There was a provincial side to the do-gooder impression, though. In one way, local banks stunted commercial development in the city by denying loans to outside interests that wanted to locate in Baltimore. Local money was viewed as vital to establishing a connection to the community, but the local banks were more interested in protecting their fellow Baltimoreans from outside competition. (Recent revelations of insider-dealing at the University of Maryland Medical Systems reflect the old parsimonious way of doing business.)
But such a concentration of corporate power would be frowned upon and unacceptable – and possibly illegal – in today’s world of transparency, community engagement and government regulation. The law books have gotten a lot thicker since the 1960s.
And therein lies part of Baltimore’s inherent problem. Business-to-business communication is probably the most effective economic development tool in the kit.
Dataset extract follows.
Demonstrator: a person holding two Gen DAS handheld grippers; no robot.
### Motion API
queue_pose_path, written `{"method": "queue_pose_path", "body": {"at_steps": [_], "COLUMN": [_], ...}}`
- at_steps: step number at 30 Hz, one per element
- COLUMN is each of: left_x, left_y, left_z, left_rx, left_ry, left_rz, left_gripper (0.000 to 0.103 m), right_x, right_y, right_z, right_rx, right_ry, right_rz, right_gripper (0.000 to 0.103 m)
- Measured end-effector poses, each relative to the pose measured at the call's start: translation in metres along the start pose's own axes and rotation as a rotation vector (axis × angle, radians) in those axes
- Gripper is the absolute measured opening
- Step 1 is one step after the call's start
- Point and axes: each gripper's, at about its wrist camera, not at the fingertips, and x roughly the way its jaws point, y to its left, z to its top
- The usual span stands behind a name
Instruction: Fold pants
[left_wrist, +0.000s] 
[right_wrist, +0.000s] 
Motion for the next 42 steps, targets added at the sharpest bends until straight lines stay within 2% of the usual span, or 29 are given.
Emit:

The contraction of Baltimore’s corporate community has left the city with few ambassadors to the business world outside of its borders. And current conditions in the city merely add to the woes.
It used to be a matter of civic pride that Maryland boasted of having either a home office or a branch of every company on the Fortune 500 list. Today it has two, both in Montgomery County – Marriott International and Lockheed Martin. The third, Discovery, which had been based in Silver Spring, recently decamped for New York City.
We can fume and fuss ‘til the cows come home about the decline and fall of Baltimore. But the mojo to reversing the trend just might be to create opportunity and teach people to recognize it when it jumps up and kicks them in the butt, without reverting to the old ways.